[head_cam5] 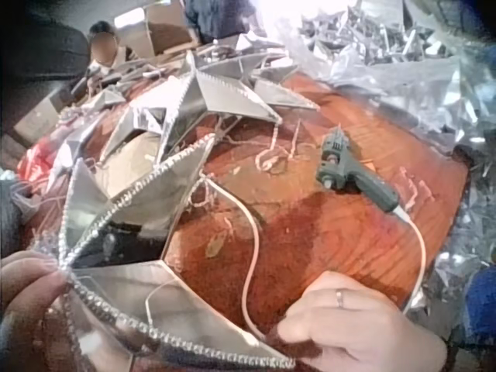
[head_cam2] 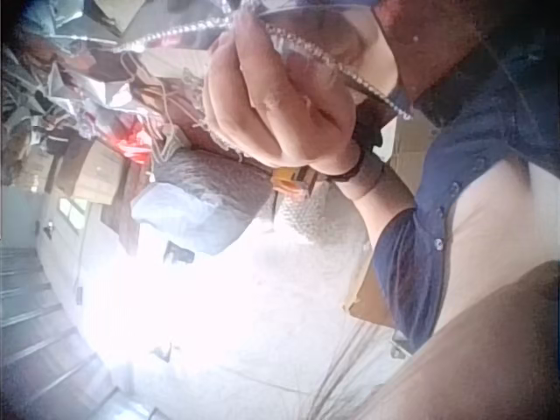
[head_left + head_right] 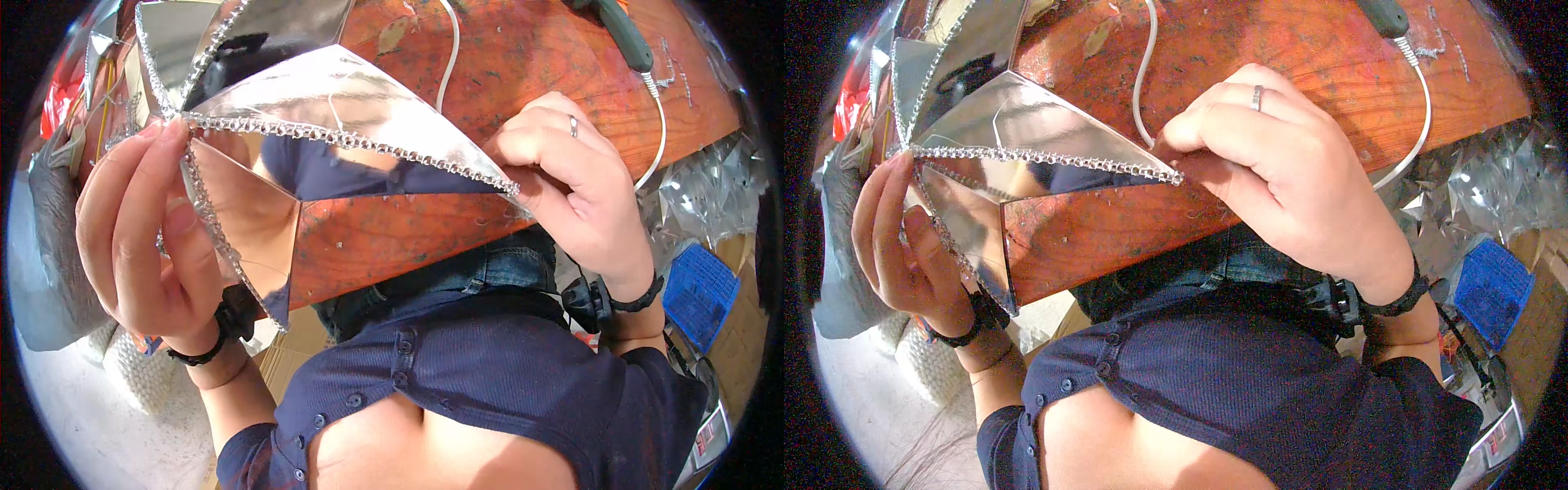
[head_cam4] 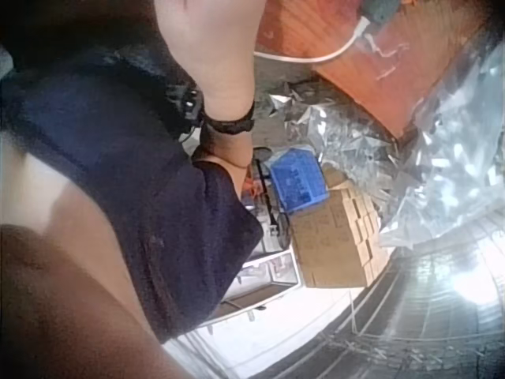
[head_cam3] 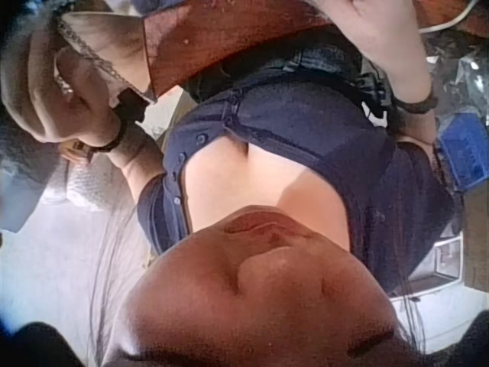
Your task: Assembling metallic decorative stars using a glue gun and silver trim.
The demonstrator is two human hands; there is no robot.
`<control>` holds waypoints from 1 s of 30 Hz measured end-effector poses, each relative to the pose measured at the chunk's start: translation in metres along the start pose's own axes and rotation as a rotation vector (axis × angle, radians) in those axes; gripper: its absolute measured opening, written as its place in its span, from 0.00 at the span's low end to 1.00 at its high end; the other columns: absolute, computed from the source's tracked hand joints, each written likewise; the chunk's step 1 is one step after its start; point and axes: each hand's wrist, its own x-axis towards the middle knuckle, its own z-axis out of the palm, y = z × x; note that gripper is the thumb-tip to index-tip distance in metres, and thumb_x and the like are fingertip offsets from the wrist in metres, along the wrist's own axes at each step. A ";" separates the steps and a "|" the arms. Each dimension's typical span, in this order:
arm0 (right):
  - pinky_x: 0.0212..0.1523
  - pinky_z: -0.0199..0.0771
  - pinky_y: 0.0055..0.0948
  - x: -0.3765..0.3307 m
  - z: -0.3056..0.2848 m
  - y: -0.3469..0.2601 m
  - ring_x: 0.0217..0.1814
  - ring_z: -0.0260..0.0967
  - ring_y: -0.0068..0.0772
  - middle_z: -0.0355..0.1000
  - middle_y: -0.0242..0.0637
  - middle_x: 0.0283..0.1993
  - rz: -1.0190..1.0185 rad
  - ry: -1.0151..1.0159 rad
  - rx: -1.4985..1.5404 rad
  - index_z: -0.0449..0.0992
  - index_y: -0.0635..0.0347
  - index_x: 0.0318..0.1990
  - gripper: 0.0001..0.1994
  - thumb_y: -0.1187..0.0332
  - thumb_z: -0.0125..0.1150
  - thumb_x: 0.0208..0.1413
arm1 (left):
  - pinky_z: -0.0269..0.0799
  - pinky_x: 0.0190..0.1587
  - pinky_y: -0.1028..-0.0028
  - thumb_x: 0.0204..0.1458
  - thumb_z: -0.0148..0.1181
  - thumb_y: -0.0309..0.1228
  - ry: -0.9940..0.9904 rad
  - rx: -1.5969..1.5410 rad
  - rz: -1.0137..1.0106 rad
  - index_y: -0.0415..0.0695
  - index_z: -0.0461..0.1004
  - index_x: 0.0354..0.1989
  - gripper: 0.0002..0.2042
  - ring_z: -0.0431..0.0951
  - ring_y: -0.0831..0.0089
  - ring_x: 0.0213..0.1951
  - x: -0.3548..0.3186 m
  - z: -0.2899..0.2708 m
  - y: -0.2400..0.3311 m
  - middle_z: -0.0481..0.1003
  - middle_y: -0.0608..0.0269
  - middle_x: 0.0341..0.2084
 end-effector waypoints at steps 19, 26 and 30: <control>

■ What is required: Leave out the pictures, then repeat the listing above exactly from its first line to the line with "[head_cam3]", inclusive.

■ Answer to this exercise:
[head_cam5] 
[head_cam2] 
[head_left + head_right] 
[head_cam4] 
[head_cam3] 

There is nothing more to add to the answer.